America’s Founders sought to avoid witch hunts by creating a Constitution denying government the ability to judge groups. The powerful focus on the rights of individuals forces the government to deal with individual guilt or innocence rather than collective guilt. Past demonizing of groups in America, such as the treatment of Japanese-Americans in World War II, required a Supreme Court ruling and nationwide fear; a lesson we have managed to unlearn.
We have now, once again, begun to stigmatize large groups of our own people in ways long unseen. Calling people Fascists, Nazis, racists, homophobes, sexists, and so on, has replaced debate in our nation. Under such extreme rhetoric, the ideas of the “othered” people no longer need to be listened to and their rights no longer need to be protected, and the Constitution becomes an impediment to be circumvented instead of a mandate to be honored.

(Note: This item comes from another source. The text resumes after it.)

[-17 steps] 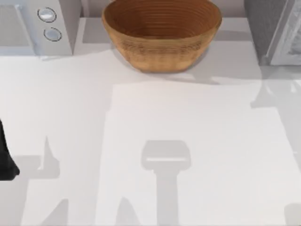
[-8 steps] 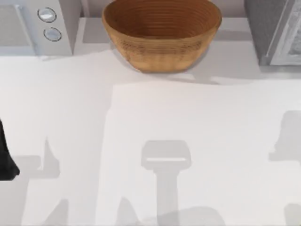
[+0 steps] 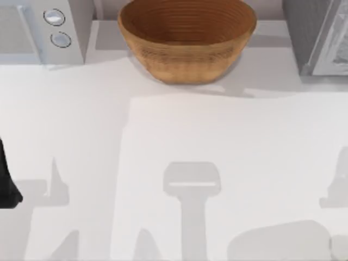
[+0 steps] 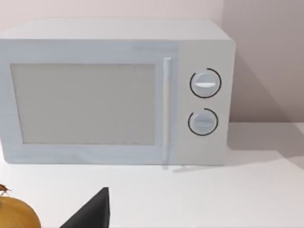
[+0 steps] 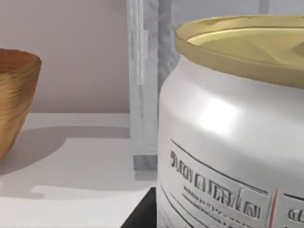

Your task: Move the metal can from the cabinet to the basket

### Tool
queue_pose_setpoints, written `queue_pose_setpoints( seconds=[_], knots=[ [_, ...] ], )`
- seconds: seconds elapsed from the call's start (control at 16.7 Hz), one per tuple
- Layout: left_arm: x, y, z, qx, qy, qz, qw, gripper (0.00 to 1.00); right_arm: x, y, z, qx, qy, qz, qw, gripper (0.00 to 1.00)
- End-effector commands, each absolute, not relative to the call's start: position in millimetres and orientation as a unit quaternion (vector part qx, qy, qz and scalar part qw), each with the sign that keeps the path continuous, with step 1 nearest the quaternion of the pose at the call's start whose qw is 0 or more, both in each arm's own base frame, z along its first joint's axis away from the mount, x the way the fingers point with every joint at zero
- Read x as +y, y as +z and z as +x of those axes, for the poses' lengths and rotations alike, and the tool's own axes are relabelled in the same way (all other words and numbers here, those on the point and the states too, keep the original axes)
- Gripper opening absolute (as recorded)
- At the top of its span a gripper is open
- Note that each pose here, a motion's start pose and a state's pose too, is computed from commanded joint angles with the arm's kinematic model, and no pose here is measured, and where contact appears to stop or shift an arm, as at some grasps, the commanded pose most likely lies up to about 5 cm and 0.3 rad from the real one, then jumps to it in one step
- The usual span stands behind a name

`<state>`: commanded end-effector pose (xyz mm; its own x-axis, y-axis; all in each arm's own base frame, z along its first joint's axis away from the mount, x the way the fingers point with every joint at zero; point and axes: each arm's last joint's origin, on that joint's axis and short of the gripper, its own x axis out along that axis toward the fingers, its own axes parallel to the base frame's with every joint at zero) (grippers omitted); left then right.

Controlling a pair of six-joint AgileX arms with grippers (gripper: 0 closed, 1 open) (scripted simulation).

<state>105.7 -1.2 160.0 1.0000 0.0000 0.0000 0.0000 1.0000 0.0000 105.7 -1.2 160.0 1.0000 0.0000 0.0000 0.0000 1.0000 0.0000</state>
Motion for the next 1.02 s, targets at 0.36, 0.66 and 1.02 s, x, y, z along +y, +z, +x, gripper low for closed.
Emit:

For instance, rather than looking at the death of George Floyd or Michael Brown as individual incidents that needed to be examined as singular events, the media, the political class, and the intellectual elite all cried that American law enforcement was somehow innately evil. No evidence, no facts, just terrible emotion. Now we are reaping the fruits of such hysteria. The finding that Michael Brown’s death was justified was given scarcely a footnote in the media, and every subsequent critical incident has become a potential tripwire for civil violence, prosecutorial abuse, and extended suffering for the officers involved.
It is time for America to wake up, remember, and follow the Constitution, and revere those who protect and serve. It took our nation a long time to repent over the incarceration of our Japanese citizens. I hope it won’t take nearly as long to repent of the hysteria of demonizing the police through name calling, defamation, and destructive policy making. .
A free society is tolerant of ideas and debate, reveres those who preserve and protect those freedoms, and remembers that guilt and innocence are not collective traits but individual ones. Evil isn’t an abstract concept, it is a concrete choice. As Hannah Arendt warned, evil is “banal”—in other words a common thing among us all—and needs to be resisted at an individual level by each and every one of us.
And when evil does appear, there are those who rush to stop it. We call those men and women, not “demons,” but “heroes.” They are the police.